引きこもりも、親が引きこもりを許しているからであり、子もその状態に甘んじているために長期化するのだと想定されます。
しかし家を出て親の価値観から離れ、多様な職業、生き方、人や情報などの刺激に触れることで、今まで興味すらなかったことに携わり、それがきっかけとなって人生が変わることもあります。
アメリカでは「移動するとは、何事かを成そうとする意志の現れである」と言われることがありますが、実際その通りでしょう。
私も、もし地元の大学に進学して地元で就職していたら、田舎だったので不動産投資なんて思いつかなかったかもしれないし、起業も思いつかなかったかもしれない。
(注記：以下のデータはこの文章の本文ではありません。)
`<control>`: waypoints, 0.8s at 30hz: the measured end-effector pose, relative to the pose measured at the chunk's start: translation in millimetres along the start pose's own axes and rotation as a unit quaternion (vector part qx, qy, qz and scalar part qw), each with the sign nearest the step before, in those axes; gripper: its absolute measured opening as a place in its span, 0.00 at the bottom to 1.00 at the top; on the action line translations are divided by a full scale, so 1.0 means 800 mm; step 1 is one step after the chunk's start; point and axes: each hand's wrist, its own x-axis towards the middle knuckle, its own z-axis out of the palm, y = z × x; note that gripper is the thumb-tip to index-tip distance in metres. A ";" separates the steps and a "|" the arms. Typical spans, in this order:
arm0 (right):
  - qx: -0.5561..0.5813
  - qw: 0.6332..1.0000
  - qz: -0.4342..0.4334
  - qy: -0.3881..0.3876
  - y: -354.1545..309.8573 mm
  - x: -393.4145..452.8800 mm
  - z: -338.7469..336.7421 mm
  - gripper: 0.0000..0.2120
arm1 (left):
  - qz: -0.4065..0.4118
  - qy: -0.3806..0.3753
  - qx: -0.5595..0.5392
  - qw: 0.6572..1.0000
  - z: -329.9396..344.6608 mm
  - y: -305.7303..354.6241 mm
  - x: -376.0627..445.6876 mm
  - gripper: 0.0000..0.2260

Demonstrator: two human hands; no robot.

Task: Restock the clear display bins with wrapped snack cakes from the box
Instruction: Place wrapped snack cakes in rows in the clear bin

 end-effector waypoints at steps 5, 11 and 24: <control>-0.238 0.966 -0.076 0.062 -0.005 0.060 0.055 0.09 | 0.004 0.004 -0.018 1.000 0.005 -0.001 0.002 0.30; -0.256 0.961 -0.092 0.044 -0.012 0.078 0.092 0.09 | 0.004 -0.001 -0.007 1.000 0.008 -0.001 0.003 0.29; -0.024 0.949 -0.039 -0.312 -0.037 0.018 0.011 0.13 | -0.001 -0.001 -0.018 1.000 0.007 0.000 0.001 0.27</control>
出版社も少ないから本を出せるチャンスに恵まれず、文章を書く力が発揮されないまま人生を終えていたかもしれない。
親には相当心配をかけたようですが、実家を飛び出し東京に来たからこそ、今の生き方、人生を手に入れることができたのだと思っています。
東京は確かに地方出身者で占められているという理由もありますが、私の周りの成功者と呼ばれている人に、東京生まれの東京育ちより、地方出身者のほうが割合としては多い印象があるのは、やはり夢と野心を持って家を出てきたからなのかもしれません。
そういうこともあり、まだだいぶ先ではありますが、私も自分の子どもが成人したら、家から追い出し自立させる予定です。